Until Judge Merrick B. Garland was confirmed as Attorney General, Monty Wilkinson, a longtime employee who worked closely with Eric H. Holder Jr. when he was Attorney General, acts as temp worker.

The Acting Deputy Attorney General is John P. Carlin, who headed the Department of Justice’s national security division during the Obama administration. He only holds the post until Lisa Monaco, who has worked closely with Mr Carlin over the years, can be confirmed as Deputy Attorney General. She was a Homeland Security Advisor under Mr. Obama, and during the Trump years she and Mr. Carlin led a group studying the most difficult issues in cyber politics.

Just as the politicization of the Justice Department angered criticism of Mr. Trump, the castration of the Environmental Protection Agency sparked outrage among progressives, and it is probably not surprising that the agency is already undergoing transformation.

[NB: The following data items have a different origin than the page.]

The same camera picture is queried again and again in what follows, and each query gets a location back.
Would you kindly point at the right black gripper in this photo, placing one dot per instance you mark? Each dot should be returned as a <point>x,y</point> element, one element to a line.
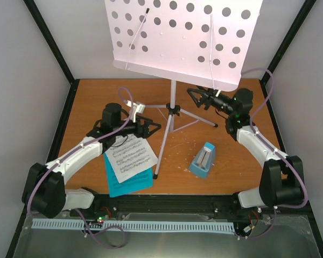
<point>208,96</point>

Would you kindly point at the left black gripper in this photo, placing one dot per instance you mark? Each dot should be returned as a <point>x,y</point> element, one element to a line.
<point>145,133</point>

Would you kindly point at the white sheet music page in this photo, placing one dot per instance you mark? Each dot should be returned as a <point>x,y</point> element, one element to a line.
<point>130,156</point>

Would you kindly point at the white perforated music stand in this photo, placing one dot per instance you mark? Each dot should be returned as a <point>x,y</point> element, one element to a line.
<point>198,42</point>

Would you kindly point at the blue sheet music page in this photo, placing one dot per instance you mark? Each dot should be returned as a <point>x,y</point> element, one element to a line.
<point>136,183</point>

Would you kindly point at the blue metronome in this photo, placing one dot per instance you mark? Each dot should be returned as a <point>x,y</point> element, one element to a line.
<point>203,161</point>

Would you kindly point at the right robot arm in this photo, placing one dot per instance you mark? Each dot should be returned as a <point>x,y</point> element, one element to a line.
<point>282,182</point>

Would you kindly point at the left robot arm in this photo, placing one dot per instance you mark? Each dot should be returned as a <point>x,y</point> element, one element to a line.
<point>45,190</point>

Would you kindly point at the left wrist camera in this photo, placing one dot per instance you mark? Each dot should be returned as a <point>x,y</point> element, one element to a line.
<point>137,108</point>

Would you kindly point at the black aluminium frame rail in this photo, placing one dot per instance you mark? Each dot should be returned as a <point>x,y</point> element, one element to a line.
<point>214,206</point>

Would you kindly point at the right black corner post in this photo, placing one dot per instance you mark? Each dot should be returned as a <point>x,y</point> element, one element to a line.
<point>291,33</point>

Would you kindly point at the black corner post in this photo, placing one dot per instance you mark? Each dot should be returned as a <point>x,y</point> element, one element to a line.
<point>45,31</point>
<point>291,33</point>

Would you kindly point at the light blue cable duct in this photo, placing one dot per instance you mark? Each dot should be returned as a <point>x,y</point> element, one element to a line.
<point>136,226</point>

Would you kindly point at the metal base plate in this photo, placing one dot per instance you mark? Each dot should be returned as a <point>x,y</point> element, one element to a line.
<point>275,235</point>

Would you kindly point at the left black corner post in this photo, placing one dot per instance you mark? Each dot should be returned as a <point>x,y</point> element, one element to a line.
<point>45,31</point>

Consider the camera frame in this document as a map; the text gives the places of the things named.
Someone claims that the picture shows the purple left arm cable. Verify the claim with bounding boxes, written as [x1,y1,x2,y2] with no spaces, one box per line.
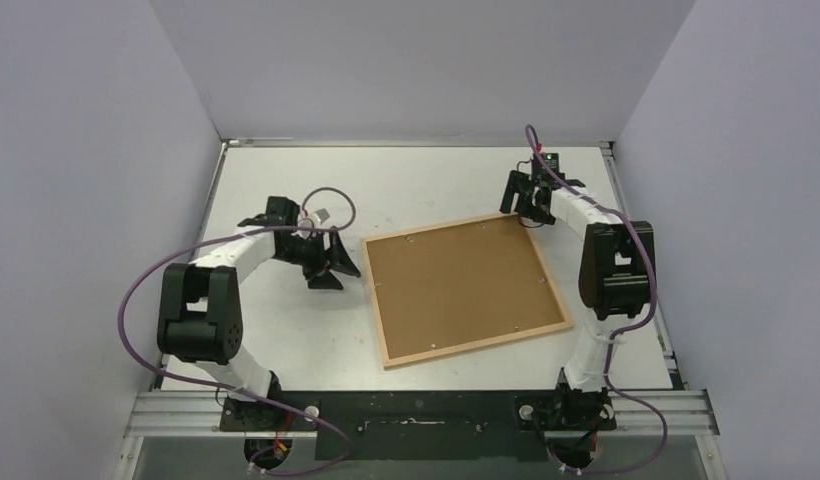
[117,186,358,478]

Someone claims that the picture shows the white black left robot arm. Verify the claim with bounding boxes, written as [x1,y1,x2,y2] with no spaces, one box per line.
[157,196,361,431]

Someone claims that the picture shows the aluminium front extrusion rail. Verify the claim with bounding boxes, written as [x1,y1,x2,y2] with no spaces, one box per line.
[121,389,721,441]

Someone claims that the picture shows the brown frame backing board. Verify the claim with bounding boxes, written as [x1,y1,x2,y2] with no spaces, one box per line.
[366,217,568,361]

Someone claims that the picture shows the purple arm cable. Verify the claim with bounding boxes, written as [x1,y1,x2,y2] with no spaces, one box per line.
[117,186,358,478]
[523,123,670,478]

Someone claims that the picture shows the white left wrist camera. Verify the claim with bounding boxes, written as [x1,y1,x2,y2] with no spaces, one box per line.
[297,208,331,235]

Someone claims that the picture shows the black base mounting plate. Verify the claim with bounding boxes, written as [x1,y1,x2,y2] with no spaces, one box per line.
[219,390,617,462]

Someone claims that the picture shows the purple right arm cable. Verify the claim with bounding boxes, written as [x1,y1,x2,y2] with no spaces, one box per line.
[523,123,670,478]

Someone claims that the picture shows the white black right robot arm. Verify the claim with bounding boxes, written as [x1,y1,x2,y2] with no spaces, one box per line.
[499,153,654,430]

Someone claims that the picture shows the light wooden picture frame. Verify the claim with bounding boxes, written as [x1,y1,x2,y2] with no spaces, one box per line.
[360,212,576,370]

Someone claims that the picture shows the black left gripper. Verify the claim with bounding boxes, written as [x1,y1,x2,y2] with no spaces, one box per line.
[277,228,360,291]

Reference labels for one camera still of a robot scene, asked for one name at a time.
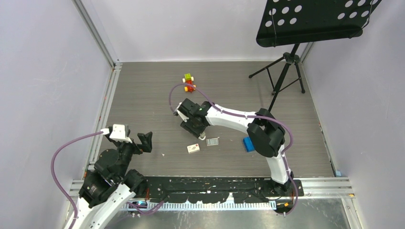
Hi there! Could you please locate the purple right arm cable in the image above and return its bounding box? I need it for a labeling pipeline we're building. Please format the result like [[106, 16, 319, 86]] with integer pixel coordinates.
[[168, 83, 299, 216]]

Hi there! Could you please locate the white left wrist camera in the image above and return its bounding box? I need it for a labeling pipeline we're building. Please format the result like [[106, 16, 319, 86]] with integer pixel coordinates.
[[100, 124, 132, 143]]

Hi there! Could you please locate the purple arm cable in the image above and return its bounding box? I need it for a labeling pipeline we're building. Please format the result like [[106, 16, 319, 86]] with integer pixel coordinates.
[[168, 83, 299, 216], [50, 131, 165, 229]]

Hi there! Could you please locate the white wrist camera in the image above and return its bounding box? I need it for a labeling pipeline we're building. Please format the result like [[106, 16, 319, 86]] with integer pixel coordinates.
[[100, 124, 132, 143], [173, 104, 189, 122]]

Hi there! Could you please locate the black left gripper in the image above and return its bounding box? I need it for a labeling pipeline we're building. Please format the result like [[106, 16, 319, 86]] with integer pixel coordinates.
[[115, 130, 152, 179]]

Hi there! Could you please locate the black music stand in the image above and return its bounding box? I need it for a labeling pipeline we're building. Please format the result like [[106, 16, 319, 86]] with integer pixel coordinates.
[[256, 0, 380, 97]]

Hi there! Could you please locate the blue green white brick block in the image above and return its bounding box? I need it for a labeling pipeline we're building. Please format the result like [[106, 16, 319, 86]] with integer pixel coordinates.
[[243, 137, 255, 153]]

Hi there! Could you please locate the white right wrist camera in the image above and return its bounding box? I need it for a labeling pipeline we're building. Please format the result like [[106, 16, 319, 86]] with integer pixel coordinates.
[[173, 104, 189, 122]]

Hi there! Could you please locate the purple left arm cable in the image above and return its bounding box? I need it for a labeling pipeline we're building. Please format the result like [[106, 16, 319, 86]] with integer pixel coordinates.
[[50, 131, 165, 229]]

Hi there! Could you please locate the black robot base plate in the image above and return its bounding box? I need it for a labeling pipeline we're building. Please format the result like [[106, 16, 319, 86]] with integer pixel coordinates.
[[135, 176, 304, 204]]

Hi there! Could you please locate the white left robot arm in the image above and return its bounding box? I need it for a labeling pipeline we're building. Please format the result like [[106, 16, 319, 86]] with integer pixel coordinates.
[[65, 124, 153, 229]]

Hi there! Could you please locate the white staple box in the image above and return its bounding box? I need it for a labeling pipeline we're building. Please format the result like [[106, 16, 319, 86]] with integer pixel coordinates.
[[187, 144, 200, 154]]

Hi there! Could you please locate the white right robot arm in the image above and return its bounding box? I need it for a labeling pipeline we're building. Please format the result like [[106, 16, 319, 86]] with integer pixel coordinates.
[[173, 99, 292, 196]]

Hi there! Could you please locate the red green toy brick car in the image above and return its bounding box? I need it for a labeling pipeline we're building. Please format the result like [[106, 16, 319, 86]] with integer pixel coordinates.
[[182, 73, 195, 93]]

About a month before the inauguration day, a Trump official who ran the water office, Charlotte Bertrand, suddenly emerged as the woman who would take over as interim administrator if the head of the agency resigned. When that moment came, she never had a chance to settle into the chair.

Just hours into his presidency, Mr. Biden appointed Jane Nishida, senior deputy director of the agency’s Office of International and Tribal Affairs, to lead the agency until its nominee, Michael S. Regan, North Carolina’s primary environmental regulator, be confirmed.

But long before Mr Regan reached the building, a group of young staff – a list that reads like a who’s who of climate change policy fools, many of whom have been ousted from the Obama administration. – will be at work.

Tiernan Sittenfeld, senior vice president of government affairs at the League of Conservation Voters, said the team of seasoned staff members were chosen specifically to do swift work to overturn Mr Trump’s policies.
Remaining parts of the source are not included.